How Do EV Batteries Function: The Actual Engine of Electric Vehicles

The main focus of individuals when conversing about electric vehicles is the exterior design or the absence of a gas tank. However, I believe the real wonder is what is found underneath, the battery.

That is what makes an EV tick.

The transportation industry is undergoing a paradigm shift with the introduction of electric vehicles. The vehicles are less polluting and operating are more efficient. This is made possible by the advanced batteries. GMI Research predicts that the India Electric Vehicle Battery Market will reach USD 963 million by 2026. The data reflects the importance of advanced battery technology in the development of the EV Market.

Now it's time for a simplification.

The Structure of an Electric Vehicle Battery

Every thing starts at the micro level with a single battery cell.

A single cell cannot power a car, which is why manufacturers combine many cells. Some cells are used in series to increase the voltage, while some are used in parallel to increase the capacity. These connected cells are called modules, and several modules together constitute a full battery pack.

You can think of battery modules like building blocks, where smaller units combine to create a powerful end product.

Depending on the intended purpose for the battery, manufacturers can use cylindrical, prismatic, or pouch-shaped cells. Each design has pros and cons: some are better for use in compact applications, some dissipate heat better, while others are cheaper.

It’s all a matter of finding the right balance between durability, performance, and cost.

The Chemistry Inside an EV Battery

A lithium-ion battery cell consists of four main parts: an anode, a cathode, an electrolyte, and a separator.

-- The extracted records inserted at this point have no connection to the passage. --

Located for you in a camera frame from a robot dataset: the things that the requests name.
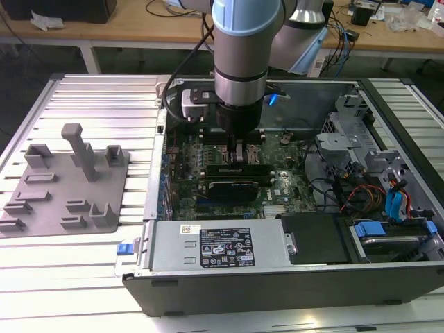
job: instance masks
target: blue clip
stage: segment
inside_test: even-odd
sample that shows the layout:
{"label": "blue clip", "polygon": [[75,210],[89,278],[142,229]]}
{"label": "blue clip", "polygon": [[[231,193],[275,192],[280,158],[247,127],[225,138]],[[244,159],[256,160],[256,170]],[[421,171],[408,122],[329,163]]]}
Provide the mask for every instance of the blue clip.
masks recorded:
{"label": "blue clip", "polygon": [[388,217],[395,219],[396,222],[401,223],[400,209],[404,197],[400,192],[388,191],[386,195],[386,213]]}
{"label": "blue clip", "polygon": [[427,221],[426,226],[430,234],[436,234],[438,232],[438,228],[436,227],[435,223],[433,223],[432,221]]}
{"label": "blue clip", "polygon": [[386,234],[381,222],[365,221],[355,225],[355,230],[359,238],[384,236]]}
{"label": "blue clip", "polygon": [[268,102],[269,106],[273,106],[278,101],[279,95],[278,94],[272,94],[270,97],[270,101]]}
{"label": "blue clip", "polygon": [[134,255],[134,244],[119,244],[117,255]]}
{"label": "blue clip", "polygon": [[244,219],[245,220],[251,219],[253,215],[254,215],[253,212],[244,213]]}

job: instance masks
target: electronic equipment
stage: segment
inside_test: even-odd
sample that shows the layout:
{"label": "electronic equipment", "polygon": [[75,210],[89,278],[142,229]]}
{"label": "electronic equipment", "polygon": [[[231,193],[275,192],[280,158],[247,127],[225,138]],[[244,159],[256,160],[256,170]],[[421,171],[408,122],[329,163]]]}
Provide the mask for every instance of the electronic equipment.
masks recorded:
{"label": "electronic equipment", "polygon": [[31,11],[64,21],[106,23],[117,5],[117,0],[0,0],[11,19],[30,19]]}
{"label": "electronic equipment", "polygon": [[353,10],[352,24],[356,26],[367,26],[371,16],[375,13],[375,6],[370,3],[357,3]]}
{"label": "electronic equipment", "polygon": [[[172,96],[213,84],[178,81]],[[444,181],[386,102],[414,88],[267,85],[282,95],[235,156],[214,117],[176,126],[160,109],[146,226],[120,245],[138,265],[118,268],[143,312],[391,305],[443,286]]]}

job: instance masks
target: warning label sticker
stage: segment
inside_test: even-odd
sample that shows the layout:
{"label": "warning label sticker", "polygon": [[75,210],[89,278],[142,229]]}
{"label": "warning label sticker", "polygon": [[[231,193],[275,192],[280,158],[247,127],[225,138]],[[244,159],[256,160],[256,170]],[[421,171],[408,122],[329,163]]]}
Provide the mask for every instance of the warning label sticker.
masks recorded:
{"label": "warning label sticker", "polygon": [[203,268],[255,266],[250,228],[201,229],[200,265]]}

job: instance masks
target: gray block
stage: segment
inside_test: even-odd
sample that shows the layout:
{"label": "gray block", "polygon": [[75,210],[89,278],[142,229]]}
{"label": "gray block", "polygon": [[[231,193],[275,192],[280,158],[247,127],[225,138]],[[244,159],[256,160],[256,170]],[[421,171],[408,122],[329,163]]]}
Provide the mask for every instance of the gray block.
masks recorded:
{"label": "gray block", "polygon": [[16,201],[48,201],[51,195],[47,191],[35,191],[35,192],[19,192],[15,196]]}
{"label": "gray block", "polygon": [[3,218],[0,221],[0,232],[6,234],[21,232],[25,227],[26,224],[23,223],[22,220],[13,217]]}
{"label": "gray block", "polygon": [[27,202],[18,203],[12,201],[6,203],[3,209],[11,216],[23,215],[23,214],[29,215],[32,210],[31,206]]}
{"label": "gray block", "polygon": [[36,173],[35,175],[28,175],[24,182],[26,184],[39,184],[45,182],[55,182],[57,180],[57,176],[54,172],[50,173]]}
{"label": "gray block", "polygon": [[91,146],[85,146],[82,137],[82,126],[79,123],[66,123],[62,129],[62,138],[71,144],[76,155],[77,162],[85,174],[88,182],[96,180],[96,170],[94,168],[94,151]]}
{"label": "gray block", "polygon": [[89,212],[91,205],[85,199],[70,199],[66,208],[70,213]]}
{"label": "gray block", "polygon": [[78,229],[87,227],[87,221],[85,221],[81,215],[62,217],[60,224],[64,229]]}
{"label": "gray block", "polygon": [[25,160],[33,169],[47,168],[46,158],[53,157],[46,144],[31,144],[25,152]]}
{"label": "gray block", "polygon": [[114,214],[109,203],[105,204],[103,212],[101,212],[97,205],[93,203],[91,210],[89,211],[89,217],[98,228],[117,225],[119,222],[117,215]]}
{"label": "gray block", "polygon": [[[0,223],[3,222],[3,230],[7,232],[0,233],[0,238],[116,231],[130,154],[121,150],[123,166],[117,166],[116,163],[110,167],[109,156],[105,156],[106,151],[93,153],[88,144],[84,144],[84,148],[87,154],[89,151],[89,154],[93,155],[92,160],[95,161],[94,182],[88,182],[83,168],[74,165],[72,153],[51,154],[38,147],[47,169],[33,169],[31,166],[26,168],[12,194],[12,200],[18,204],[18,208],[11,207],[12,216],[19,217],[23,224],[17,220],[9,221],[11,217],[5,216]],[[114,152],[119,156],[119,149],[111,150],[109,154]],[[51,178],[42,175],[50,174],[56,175],[55,182],[41,182]],[[89,216],[92,203],[96,204],[96,209],[93,210],[92,216]],[[20,205],[30,207],[31,213],[18,214],[26,211]],[[77,216],[82,218],[79,222],[76,222],[76,219],[71,220]]]}
{"label": "gray block", "polygon": [[105,150],[106,161],[108,162],[108,166],[112,167],[121,167],[125,160],[123,159],[123,152],[120,146],[108,146]]}

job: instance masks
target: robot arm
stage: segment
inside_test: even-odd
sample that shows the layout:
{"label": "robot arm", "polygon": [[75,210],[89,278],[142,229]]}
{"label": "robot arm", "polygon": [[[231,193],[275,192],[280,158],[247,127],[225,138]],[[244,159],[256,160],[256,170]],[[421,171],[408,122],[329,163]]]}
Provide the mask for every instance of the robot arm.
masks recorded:
{"label": "robot arm", "polygon": [[260,123],[268,66],[307,72],[326,35],[323,0],[169,0],[210,12],[218,125],[243,139]]}

The anode is the negative electrode and the cathode is the positive electrode. The electrolyte, which sits between them, is permeable to lithium ions, which enables the ions to move back and forth freely. The separator keeps the electrodes apart while permitting the flow of ions.

A steel or aluminum casing surrounds and protects all of this.

The concept may sound technical, however, there is a lot of elegance to it.

How Lithium-Ion Batteries Actually Work

Briefly explaining the process of charging an EV, here is what happens.

An external power source pushes lithium ions from anode to the cathode via the electrolyte, and that movement stores energy.

Driving the car reverses that process. Lithium ions flow from the cathode to the anode. That flow releases energy that powers the motor.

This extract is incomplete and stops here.